◆ **Task instructions**
Copy out every line of the data where the word "white" is found.

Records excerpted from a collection

[Start of section]

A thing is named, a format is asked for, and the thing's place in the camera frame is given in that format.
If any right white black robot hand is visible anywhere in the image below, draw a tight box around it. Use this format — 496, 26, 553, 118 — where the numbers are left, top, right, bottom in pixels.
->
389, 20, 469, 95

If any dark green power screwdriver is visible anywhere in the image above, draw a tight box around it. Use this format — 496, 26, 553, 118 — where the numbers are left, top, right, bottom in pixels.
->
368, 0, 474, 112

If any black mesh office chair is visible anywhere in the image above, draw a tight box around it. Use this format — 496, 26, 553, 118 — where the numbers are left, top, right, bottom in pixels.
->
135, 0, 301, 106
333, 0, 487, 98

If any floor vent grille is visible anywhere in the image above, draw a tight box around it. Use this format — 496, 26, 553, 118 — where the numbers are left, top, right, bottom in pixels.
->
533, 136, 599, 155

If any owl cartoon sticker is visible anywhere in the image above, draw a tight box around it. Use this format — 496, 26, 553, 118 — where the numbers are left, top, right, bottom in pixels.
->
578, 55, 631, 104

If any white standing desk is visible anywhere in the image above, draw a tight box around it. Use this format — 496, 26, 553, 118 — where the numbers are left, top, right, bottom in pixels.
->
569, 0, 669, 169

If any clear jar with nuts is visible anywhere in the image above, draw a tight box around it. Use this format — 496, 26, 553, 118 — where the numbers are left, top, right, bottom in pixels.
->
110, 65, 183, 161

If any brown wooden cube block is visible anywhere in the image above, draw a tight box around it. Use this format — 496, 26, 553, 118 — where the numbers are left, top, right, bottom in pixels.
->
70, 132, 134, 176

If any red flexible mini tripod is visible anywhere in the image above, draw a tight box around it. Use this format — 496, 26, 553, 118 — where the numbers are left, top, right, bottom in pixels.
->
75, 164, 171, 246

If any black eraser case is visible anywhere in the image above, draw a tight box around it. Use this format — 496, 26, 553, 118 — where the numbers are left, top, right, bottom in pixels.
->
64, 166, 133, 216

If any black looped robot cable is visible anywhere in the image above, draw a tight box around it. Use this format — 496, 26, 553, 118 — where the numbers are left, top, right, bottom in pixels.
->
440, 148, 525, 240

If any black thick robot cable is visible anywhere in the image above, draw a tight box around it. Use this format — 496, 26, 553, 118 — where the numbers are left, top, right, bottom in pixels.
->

[End of section]

◆ **Result for this task**
If any right white black robot hand is visible anywhere in the image below, draw a tight box around it. Use this format — 496, 26, 553, 118 — where the numbers are left, top, right, bottom in pixels.
If any white standing desk is visible anywhere in the image above, draw a tight box around it. Use this format — 496, 26, 553, 118 — where the numbers are left, top, right, bottom in pixels.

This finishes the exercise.